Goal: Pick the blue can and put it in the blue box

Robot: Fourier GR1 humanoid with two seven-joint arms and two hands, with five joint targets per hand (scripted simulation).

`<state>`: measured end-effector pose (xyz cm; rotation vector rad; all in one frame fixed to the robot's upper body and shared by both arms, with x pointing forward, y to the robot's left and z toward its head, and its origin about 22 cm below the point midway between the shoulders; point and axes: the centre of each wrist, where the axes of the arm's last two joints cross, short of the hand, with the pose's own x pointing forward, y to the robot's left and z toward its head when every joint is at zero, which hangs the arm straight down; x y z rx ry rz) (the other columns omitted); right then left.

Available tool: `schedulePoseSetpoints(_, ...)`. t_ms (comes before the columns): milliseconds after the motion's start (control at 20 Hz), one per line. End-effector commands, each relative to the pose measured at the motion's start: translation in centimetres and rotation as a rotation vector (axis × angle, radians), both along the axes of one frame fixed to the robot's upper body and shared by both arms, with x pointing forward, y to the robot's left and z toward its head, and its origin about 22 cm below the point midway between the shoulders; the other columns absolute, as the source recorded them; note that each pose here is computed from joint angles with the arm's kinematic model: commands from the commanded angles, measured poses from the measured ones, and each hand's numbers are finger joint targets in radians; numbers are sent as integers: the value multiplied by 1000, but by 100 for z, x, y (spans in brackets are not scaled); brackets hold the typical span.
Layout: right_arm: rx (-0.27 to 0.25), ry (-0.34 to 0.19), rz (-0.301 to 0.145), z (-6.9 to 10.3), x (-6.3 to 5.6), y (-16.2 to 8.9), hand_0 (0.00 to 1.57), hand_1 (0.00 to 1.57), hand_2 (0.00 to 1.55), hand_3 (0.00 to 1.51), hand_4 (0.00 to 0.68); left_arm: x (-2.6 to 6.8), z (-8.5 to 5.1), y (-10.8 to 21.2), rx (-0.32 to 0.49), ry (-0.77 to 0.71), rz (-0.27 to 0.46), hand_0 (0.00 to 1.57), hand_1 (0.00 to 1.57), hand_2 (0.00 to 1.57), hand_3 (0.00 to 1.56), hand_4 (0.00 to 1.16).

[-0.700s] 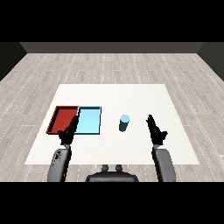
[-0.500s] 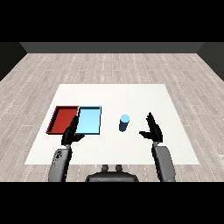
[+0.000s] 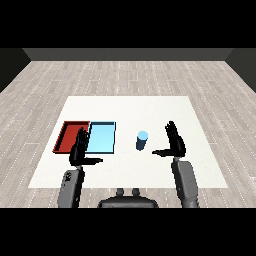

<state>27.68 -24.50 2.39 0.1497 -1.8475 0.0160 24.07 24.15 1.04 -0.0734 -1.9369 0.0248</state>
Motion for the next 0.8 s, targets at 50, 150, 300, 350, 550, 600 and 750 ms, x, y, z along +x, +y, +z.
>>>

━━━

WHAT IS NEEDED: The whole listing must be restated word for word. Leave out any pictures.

WRITTEN SOLUTION:
Goal: Pick the blue can and put it in the blue box

Robot: Fourier GR1 humanoid with two seven-joint arms and two hands, with five joint targets per hand (scripted simulation).

`<state>`: measured end-effector pose (xyz cm; rotation vector rad; all in one frame fixed to the robot's upper body and shared by both arms, with x pointing forward, y to the robot's left and z toward its head, and its origin about 22 cm below the point midway between the shoulders; point and axes: the centre of each wrist, where the axes of the arm's last two joints cross, short of the hand, with the pose's own x pointing forward, y to the robot's left and z toward its head when every joint is at zero, which hangs the arm straight down; x y z rx ry rz) (the other columns omitted); right then left.

Available tool: `schedulePoseSetpoints(_, ...)`. t_ms (comes before the columns): milliseconds after the motion's start (control at 20 Hz), one per line. End-effector commands, each relative to the pose measured at the motion's start: translation in centimetres and rotation as a rotation vector (axis × angle, radians), both along the axes of one frame fixed to the robot's upper body and shared by both arms, with x pointing forward, y to the robot's left and z toward its head, and its origin about 22 cm below the point midway between the shoulders; the other columns absolute, as the source recorded them; note that each pose here is computed from joint angles with the arm's kinematic model: commands from the commanded angles, measured poses from the measured ones, and each hand's numbers are finger joint targets in radians; numbers are sent as integers: the value multiplied by 1000, but by 100 for z, x, y (spans in brackets are not scaled); brackets hold the typical span.
Layout: right_arm: rx (-0.27 to 0.25), ry (-0.34 to 0.19), rz (-0.301 to 0.145), z (-6.9 to 10.3), x (-6.3 to 5.6), y (-16.2 to 8.9), hand_0 (0.00 to 1.57), hand_1 (0.00 to 1.57), hand_2 (0.00 to 1.55), hand_3 (0.00 to 1.51), hand_4 (0.00 to 0.68); left_arm: x (-2.6 to 6.8), z (-8.5 to 5.1), y (-10.8 to 21.2), rx (-0.32 to 0.49), ry (-0.77 to 0.71), rz (-0.27 to 0.46), hand_0 (0.00 to 1.57), hand_1 (0.00 to 1.57), hand_2 (0.00 to 1.57), hand_3 (0.00 to 1.56), hand_4 (0.00 to 1.16).

[-0.700s] 
[-0.500s] 
[+0.000s] 

<state>27.68 -24.50 2.39 0.1497 -1.8475 0.0160 24.07 24.15 1.04 -0.0734 -1.9369 0.0248</state>
Motion for the next 0.8 s, targets at 50, 150, 300, 350, 550, 600 and 750 ms, x, y, z along +x, +y, +z.
>>>

Nothing else belongs to the answer.